Using the data that follows, give again word for word the lines between the one holding "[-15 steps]" and the one holding "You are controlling", inclusive. Omit the pictures.

####################

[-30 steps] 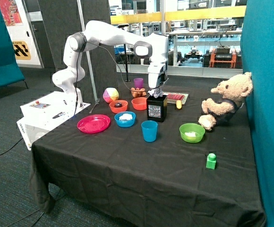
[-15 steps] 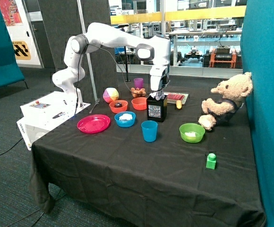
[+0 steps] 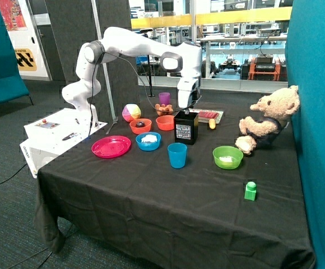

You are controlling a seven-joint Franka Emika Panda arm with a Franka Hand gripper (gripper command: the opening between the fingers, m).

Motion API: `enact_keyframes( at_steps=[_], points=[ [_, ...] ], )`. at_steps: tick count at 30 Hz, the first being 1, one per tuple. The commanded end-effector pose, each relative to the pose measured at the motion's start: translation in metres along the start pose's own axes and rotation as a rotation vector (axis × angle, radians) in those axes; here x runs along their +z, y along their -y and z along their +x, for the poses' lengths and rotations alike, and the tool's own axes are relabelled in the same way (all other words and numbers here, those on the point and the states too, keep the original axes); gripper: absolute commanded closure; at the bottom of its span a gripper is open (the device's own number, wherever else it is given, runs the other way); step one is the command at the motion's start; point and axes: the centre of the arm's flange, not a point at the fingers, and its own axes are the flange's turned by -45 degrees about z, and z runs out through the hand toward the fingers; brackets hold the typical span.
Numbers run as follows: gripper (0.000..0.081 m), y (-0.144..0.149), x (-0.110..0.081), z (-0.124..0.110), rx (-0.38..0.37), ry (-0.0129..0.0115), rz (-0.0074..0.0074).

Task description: Throw away the rubbish paper

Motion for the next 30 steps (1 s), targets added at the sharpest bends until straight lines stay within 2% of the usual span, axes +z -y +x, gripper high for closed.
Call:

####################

- [EXPECTED OUTPUT]:
[-15 steps] 
[+0 steps] 

You are controlling a seven-joint Franka Emika Panda arm with a Franka Hand gripper (gripper command: the opening between the fingers, m).

With the output given, the exercise is complete.